«A mudança foi possível porque temos um treinador corajoso». A frase do Presidente do Benfica sobre o novo rumo na gestão da equipa, poderia significar a vangloria da liderança numa época de alterações estruturais no seu elenco. Mas o facto de ter sido proferida em Outubro passado, vem impulsionar a sua mensagem, num golpe de confiança na escolha feita para a direcção técnica, na figura de Rui Vitória, ainda antes de serem apresentados os resultados de um eventual sucesso. E é disso que trata este artigo. Da íntima confiança que o presidente encarnado tem depositado na sua equipa técnica, no passado recente e como acompanhamento da consolidação da sua liderança pessoal no seio do clube. Será esta a fórmula do Benfica mais competitivo a que temos vindo a assistir nos últimos anos? Como a nuance sobre um passado mais sombrio, de mudanças constantes de treinadores e a sua consequente instabilidade?

O fim de uma relação pode ser duro. Como tendeu a ser o fim da relação que unia Luís Filipe Vieira e Jorge Jesus, enquanto dupla de sucesso na Luz. O treinador chegou pela mão do Presidente, que nunca a largou, mesmo nas horas mais sombrias. Na derrota no Dragão que ofereceu um campeonato a Norte; em Amesterdão, na primeira final europeia da campanha de ambos; ou em Turim, na segunda final consecutiva que não resultou em festejos, Jesus nunca deixou de ter o apoio da sua direcção. A mesma que esteve ao seu lado, em aclamação, na celebração dos títulos conquistados, oferendo-lhe os louros. E não é numa fase positiva que se espera que uma relação destas termine. Mas esta terminou. E a mal. Quando as vontades de ambos não se coadunaram e resultaram na ruptura.

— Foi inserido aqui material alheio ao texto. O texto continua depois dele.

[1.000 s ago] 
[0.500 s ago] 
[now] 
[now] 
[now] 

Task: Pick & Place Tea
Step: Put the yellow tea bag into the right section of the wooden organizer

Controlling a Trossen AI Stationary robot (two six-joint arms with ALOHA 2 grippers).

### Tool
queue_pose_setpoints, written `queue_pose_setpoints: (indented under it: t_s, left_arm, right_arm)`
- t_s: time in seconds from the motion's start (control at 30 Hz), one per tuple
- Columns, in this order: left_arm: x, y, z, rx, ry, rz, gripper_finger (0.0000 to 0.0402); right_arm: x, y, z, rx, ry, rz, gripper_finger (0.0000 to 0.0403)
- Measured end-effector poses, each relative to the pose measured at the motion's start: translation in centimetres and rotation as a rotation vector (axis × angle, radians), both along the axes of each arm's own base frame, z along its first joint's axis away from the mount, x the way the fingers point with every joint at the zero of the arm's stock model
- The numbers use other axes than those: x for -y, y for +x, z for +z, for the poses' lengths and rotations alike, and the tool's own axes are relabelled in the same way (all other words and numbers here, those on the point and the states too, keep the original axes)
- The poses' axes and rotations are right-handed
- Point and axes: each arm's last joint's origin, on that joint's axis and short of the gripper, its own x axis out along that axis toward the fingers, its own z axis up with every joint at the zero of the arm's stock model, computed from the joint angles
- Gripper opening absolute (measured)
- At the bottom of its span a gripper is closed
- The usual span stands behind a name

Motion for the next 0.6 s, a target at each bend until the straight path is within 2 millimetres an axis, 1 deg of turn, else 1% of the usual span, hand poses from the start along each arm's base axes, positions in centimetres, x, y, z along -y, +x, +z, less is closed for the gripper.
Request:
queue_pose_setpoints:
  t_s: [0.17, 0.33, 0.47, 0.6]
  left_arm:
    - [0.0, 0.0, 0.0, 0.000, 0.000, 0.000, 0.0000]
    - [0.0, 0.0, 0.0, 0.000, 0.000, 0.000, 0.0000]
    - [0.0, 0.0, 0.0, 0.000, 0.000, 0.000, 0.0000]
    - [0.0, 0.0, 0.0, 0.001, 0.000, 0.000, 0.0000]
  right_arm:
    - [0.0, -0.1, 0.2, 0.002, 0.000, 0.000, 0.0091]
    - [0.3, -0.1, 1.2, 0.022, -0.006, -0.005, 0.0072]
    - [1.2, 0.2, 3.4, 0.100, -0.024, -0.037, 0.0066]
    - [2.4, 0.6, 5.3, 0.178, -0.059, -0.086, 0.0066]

Vieira e Jesus foram uma dupla de sucesso na Luz (Foto: pantominocracia)
Vieira e Jesus foram uma dupla de sucesso na Luz (Foto: pantominocracia)

Pode o término de uma relação fazer pairar a incerteza no futuro, firmando substituições menos acertadas.  Ou pode, neste caso concreto, significar a transferência de confiança, de um treinador para um novo, trazendo simultaneamente a mudança prometida em folhetos de campanha. E a mudança do banco passa a significar, no final, a instauração de um novo paradigma. «Agora estamos no tempo de apostar nos talentos gerados no Seixal num modelo que equilibra a competitividade desportiva com a redução do nosso endividamento», elucidou Vieira em momento de início de época. E voltou a reitera-lo em Dezembro: «Menos compras. Mais jovens. É esta a visão que tenho para o futuro do Benfica», numa altura em que o clube ainda não crescia dentro da sua nova realidade.

Estavam mudados os modelos. E o presidente acreditava tanto neste, como no anterior, da era Jesus. Chega a ser contraditória a crença cega em modelos separados por meios de operar tão distintos. Mas foi a confiança o elo de administrar. O apoio público incondicional a Jorge Jesus e, depois, a Rui Vitória é irrefutável. Consideremo-lo como o «Modus Operandi» da campanha vieirista. Que usou a seu favor quando, no final do ano e depois de um início de época desastroso, se aumentavam os rumores especulativos sobre a substituição do banco da Luz. «É esse equilíbrio que quero pedir a todos. Sermos exigentes, mas ao mesmo tempo perceber que nenhuma mudança de faz de forma instantânea e sem alguns custos», disse como um verdeiro Pastor.

Rui Vitória na sua apresentação disse que "vou dar a minha vida pelo SL Benfica" (Foto; Mais Futebol)
Rui Vitória na sua apresentação disse que "vou dar a minha vida pelo SL Benfica" (Foto; Mais Futebol)

Com a aposta em Rui Vitória, Luís Filipe Vieira correu um risco maior. Menos calculado, em virtude das dúvidas que se levantavam sobre o estofo e capacidade do novo técnico orientar a nova equipa, que se começou a renovar com a entrada dos recursos formados no clube. O mais fraco investimento no plantel dos últimos anos, com a desconfiança natural da massa associativa, fizeram de Vitória um verdadeiro investimento de risco, que, para gáudio dos intervenientes, começa a mostrar resultados, com a liderança assegurada e a renovação do título a depender de si. «O tempo – e o nosso treinador – provaram que sim. Que é possível sermos competitivos olhando para a nossa formação, que é possível ganhar combinando a experiência dos mais velhos e a irreverência dos mais novos, que é possível mudar contrariando o receio e a desconfiança de muitos», conferiu na passada semana.

A sintonia aparente entre treinador e presidente podem ser a coesão que o Benfica buscava nas últimas décadas. E pode ser ainda a eventual justificação de novas conquistas.

«Dentro do Benfica temos o direito a divergir, mas os nossos adversários estão lá fora», Luís Filipe Vieira.